**What is expected**
Only the text of the records belongs in the answer, copied exactly, with every picture omitted.

**Material for the task**

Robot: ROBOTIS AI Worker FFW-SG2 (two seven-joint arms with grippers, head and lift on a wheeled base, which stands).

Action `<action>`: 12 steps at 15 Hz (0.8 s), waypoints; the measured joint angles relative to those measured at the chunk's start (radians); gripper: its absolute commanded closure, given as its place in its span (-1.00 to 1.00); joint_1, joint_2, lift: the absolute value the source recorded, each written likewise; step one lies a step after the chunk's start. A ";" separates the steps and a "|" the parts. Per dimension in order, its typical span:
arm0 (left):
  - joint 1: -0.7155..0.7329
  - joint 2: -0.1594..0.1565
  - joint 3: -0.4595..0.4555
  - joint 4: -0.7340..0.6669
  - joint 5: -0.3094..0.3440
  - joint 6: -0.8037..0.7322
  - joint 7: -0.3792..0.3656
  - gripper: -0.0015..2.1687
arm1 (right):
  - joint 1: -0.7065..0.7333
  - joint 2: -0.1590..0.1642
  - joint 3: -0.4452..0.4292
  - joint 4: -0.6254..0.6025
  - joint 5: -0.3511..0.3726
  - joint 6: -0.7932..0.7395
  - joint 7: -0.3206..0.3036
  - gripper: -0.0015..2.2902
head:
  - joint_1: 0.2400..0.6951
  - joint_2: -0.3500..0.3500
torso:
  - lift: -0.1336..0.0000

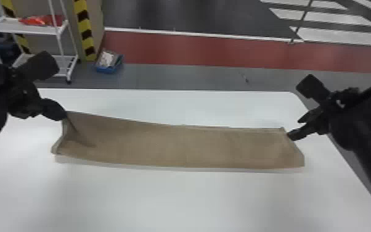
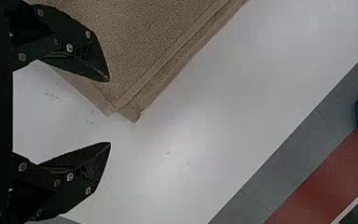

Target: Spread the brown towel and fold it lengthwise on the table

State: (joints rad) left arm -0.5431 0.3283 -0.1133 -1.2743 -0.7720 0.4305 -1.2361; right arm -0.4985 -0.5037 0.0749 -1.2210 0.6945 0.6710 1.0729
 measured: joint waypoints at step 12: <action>0.001 0.029 0.009 0.011 0.033 -0.048 0.033 0.57 | 0.090 -0.071 -0.160 -0.013 -0.006 -0.074 -0.044 -0.70 | 1.00 -0.60 | -0.86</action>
State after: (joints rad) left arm -0.5417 0.3575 -0.1043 -1.2637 -0.7388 0.3829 -1.2031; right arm -0.4082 -0.5742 -0.0850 -1.2345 0.6889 0.5970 1.0294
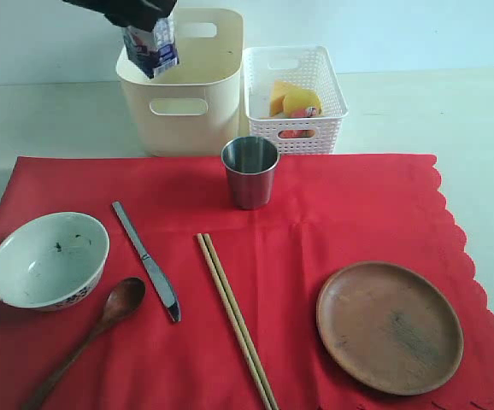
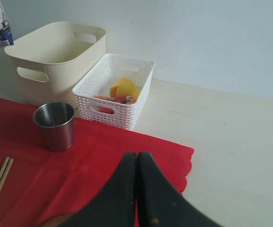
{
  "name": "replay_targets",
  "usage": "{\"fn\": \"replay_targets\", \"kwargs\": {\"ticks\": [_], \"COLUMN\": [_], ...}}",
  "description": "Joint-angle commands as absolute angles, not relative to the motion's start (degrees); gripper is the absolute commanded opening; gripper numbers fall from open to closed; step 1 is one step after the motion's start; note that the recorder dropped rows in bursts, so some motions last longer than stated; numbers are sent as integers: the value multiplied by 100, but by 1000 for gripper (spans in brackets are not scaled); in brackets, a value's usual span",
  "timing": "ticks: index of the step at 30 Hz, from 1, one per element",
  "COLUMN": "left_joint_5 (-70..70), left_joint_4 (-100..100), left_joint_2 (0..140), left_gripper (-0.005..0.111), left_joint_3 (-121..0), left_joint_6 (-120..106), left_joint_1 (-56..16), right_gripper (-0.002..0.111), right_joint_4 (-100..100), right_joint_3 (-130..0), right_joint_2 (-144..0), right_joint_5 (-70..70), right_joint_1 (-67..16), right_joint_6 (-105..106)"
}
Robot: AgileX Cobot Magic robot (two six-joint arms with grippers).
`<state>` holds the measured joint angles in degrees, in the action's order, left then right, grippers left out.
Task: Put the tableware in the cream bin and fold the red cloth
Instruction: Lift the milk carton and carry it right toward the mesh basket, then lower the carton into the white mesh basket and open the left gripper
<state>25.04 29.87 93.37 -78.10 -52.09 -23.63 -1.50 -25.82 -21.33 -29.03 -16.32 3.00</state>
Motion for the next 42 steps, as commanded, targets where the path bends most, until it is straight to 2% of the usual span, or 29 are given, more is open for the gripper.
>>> {"fn": "replay_targets", "kwargs": {"ticks": [1,10,17,24,33,37,42], "left_joint_5": [1541,0,-379,-395,-594,-626,-600], "left_joint_4": [3092,3060,2868,2869,2869,2857,2846], "left_joint_2": [9332,9873,10744,12020,13266,13442,13456], "left_gripper": [0,0,0,0,0,11,36], "left_joint_3": [-7883,-7932,-8716,-9816,-10457,-10521,-10521], "left_joint_6": [-5252,-5252,-5228,-5228,-5228,-5404,-5413], "left_joint_1": [-2683,-3402,-3863,-3992,-3862,-3839,-3839], "right_gripper": [0,0,0,0,0,0,0], "right_joint_4": [-137,-137,-137,-137,-137,-137,-137], "right_joint_3": [-2552,-2552,-2552,-2552,-2552,-2552,-2552], "right_joint_2": [-2111,-2111,-2111,-2084,-2074,-2076,-2076], "right_joint_5": [-2801,-2732,-2720,-2722,-2709,-2684,-2684], "right_joint_1": [-1628,-1628,-1628,-1628,-1628,-1628,-1628], "right_joint_6": [289,289,289,289,289,289,289]}}
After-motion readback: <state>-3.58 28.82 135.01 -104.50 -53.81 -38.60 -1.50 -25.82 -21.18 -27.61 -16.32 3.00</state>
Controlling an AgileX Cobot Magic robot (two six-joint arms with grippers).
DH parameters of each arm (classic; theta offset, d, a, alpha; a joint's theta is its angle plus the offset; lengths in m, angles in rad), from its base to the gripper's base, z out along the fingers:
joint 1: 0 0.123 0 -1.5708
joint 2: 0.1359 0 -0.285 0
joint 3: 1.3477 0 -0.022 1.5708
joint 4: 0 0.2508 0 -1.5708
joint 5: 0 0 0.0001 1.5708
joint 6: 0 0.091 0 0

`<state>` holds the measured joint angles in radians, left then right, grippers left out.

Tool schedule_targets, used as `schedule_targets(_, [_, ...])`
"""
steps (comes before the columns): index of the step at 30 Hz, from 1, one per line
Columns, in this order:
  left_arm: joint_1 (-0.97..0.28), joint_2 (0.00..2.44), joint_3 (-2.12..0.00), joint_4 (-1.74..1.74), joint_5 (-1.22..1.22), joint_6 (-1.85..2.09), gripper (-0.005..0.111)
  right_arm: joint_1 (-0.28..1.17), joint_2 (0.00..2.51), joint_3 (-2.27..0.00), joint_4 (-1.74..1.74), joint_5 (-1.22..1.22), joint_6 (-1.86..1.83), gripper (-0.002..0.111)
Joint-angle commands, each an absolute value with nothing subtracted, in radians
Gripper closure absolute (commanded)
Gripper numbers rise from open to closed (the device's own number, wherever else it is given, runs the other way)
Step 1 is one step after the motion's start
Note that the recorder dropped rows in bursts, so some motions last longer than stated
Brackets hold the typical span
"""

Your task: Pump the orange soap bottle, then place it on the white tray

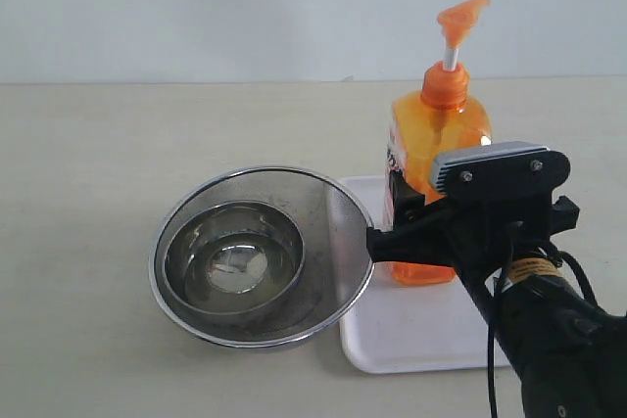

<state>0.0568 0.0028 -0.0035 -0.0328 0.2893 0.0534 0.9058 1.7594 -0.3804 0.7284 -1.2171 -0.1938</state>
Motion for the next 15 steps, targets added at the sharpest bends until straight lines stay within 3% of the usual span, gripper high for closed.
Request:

**Task response**
Robot: ROBOTIS AI Worker FFW-SG2 (two seven-joint arms with grippers, head and lift on a wheeled base, which stands).

Action `<action>`: 12 steps at 15 Hz (0.8 s), waypoints; the measured joint angles relative to those measured at the chunk's start (radians); gripper: its absolute commanded closure, given as its place in its span (-1.00 to 1.00); joint_1, joint_2, lift: the absolute value the source recorded, each written likewise; step one lies a step after the chunk's start. A ";" separates the steps and a "|" the parts. Per dimension in order, its typical span:
arm0 (left):
  - joint 1: -0.7155..0.7329
  - joint 2: -0.1594..0.1565
  - joint 3: -0.4595..0.4555
  - joint 4: -0.7340..0.6669
  - joint 5: -0.3094..0.3440
  - joint 6: -0.8037..0.7322
  - joint 7: -0.3792..0.3656
  - gripper: -0.0015..2.1687
arm1 (right):
  - joint 1: -0.7065..0.7333
  - joint 2: -0.1590..0.1642
  - joint 3: -0.4452..0.4292
  - joint 4: -0.6254..0.6025
  - joint 5: -0.3511..0.3726
  - joint 6: -0.7932..0.7395
  - joint 7: -0.3206..0.3036
  - gripper: -0.0015..2.2902
head:
  - joint_1: 0.2400..0.6951
  - joint_2: -0.3500..0.3500
torso:
  - lift: -0.1336..0.0000


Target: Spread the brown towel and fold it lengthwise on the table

State: (joints rad) left arm -0.5431 0.3283 -0.1133 -1.2743 -0.7720 0.4305 -1.2361; right arm -0.4985 -0.5037 0.0749 -1.2210 0.6945 0.6710 1.0729
 measured: joint waypoints at step 12: <action>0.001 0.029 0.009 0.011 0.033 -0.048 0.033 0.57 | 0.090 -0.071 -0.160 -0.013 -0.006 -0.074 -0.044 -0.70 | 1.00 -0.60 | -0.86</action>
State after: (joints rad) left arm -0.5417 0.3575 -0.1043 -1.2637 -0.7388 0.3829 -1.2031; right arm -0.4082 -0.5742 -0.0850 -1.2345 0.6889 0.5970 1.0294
{
  "name": "replay_targets",
  "usage": "{\"fn\": \"replay_targets\", \"kwargs\": {\"ticks\": [_], \"COLUMN\": [_], ...}}",
  "description": "Joint-angle commands as absolute angles, not relative to the motion's start (degrees); gripper is the absolute commanded opening; gripper numbers fall from open to closed; step 1 is one step after the motion's start; note that the recorder dropped rows in bursts, so some motions last longer than stated; numbers are sent as integers: the value multiplied by 100, but by 1000 for gripper (spans in brackets are not scaled); in brackets, a value's usual span",
  "timing": "ticks: index of the step at 30 Hz, from 1, one per element",
  "COLUMN": "left_joint_5 (-70..70), left_joint_4 (-100..100), left_joint_2 (0..140), left_gripper (-0.005..0.111), left_joint_3 (-121..0), left_joint_6 (-120..106), left_joint_1 (-56..16), right_gripper (-0.002..0.111), right_joint_4 (-100..100), right_joint_3 (-130..0), right_joint_2 (-144..0), right_joint_5 (-70..70), right_joint_1 (-67..16), right_joint_6 (-105..106)"
}
Robot: AgileX Cobot Magic robot (two six-joint arms with grippers).
`<state>` holds the measured joint angles in degrees, in the action's order, left then right, grippers left out.
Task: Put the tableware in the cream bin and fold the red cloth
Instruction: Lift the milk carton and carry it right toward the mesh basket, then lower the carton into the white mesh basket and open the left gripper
<state>25.04 29.87 93.37 -78.10 -52.09 -23.63 -1.50 -25.82 -21.33 -29.03 -16.32 3.00</state>
Motion for the next 42 steps, as commanded, targets where the path bends most, until it is straight to 2% of the usual span, or 29 are given, more is open for the gripper.
>>> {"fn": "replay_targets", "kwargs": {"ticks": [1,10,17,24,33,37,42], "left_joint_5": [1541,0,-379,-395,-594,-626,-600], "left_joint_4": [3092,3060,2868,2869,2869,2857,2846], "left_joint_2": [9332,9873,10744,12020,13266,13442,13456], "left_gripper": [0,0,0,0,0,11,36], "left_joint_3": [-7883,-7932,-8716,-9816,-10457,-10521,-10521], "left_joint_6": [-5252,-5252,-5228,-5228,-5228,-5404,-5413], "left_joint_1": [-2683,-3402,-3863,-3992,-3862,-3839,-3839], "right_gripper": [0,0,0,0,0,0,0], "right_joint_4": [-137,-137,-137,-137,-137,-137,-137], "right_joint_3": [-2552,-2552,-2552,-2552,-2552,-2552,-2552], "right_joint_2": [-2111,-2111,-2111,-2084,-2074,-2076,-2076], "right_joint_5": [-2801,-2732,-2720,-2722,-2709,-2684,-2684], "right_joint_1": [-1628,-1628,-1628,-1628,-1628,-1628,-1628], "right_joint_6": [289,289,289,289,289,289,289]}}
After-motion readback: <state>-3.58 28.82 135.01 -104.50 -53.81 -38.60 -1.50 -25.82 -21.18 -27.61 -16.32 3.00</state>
Controlling an AgileX Cobot Magic robot (two six-joint arms with grippers).
DH parameters of each arm (classic; theta offset, d, a, alpha; a joint's theta is its angle plus the offset; lengths in m, angles in rad), from its base to the gripper's base, z out along the fingers:
joint 1: 0 0.123 0 -1.5708
joint 2: 0.1359 0 -0.285 0
joint 3: 1.3477 0 -0.022 1.5708
joint 4: 0 0.2508 0 -1.5708
joint 5: 0 0 0.0001 1.5708
joint 6: 0 0.091 0 0

`<state>` holds the measured joint angles in radians, left then right, grippers left out.

Tool schedule_targets, used as `schedule_targets(_, [_, ...])`
"""
steps (comes before the columns): index of the step at 30 Hz, from 1, one per line
Columns, in this order:
  left_arm: joint_1 (-0.97..0.28), joint_2 (0.00..2.44), joint_3 (-2.12..0.00), joint_4 (-1.74..1.74), joint_5 (-1.22..1.22), joint_6 (-1.85..2.09), gripper (-0.005..0.111)
  right_arm: joint_1 (-0.28..1.17), joint_2 (0.00..2.51), joint_3 (-2.27..0.00), joint_4 (-1.74..1.74), joint_5 (-1.22..1.22), joint_6 (-1.86..1.83), gripper (-0.002..0.111)
Joint-angle commands, each an absolute value with nothing subtracted, in radians
Gripper closure absolute (commanded)
Gripper numbers rise from open to closed (the device's own number, wherever else it is given, runs the other way)
Step 1 is one step after the motion's start
Note that the recorder dropped rows in bursts, so some motions last longer than stated
Brackets hold the typical span
"""

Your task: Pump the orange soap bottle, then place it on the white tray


<state>0.0568 0.0028 -0.0035 -0.0328 0.2893 0.0534 0.9058 1.7594 -0.3804 0.7284 -1.2171 -0.1938</state>
Motion for the next 15 steps, targets added at the sharpest bends until straight lines stay within 3% of the usual span, gripper high for closed.
Request:

No more output remains.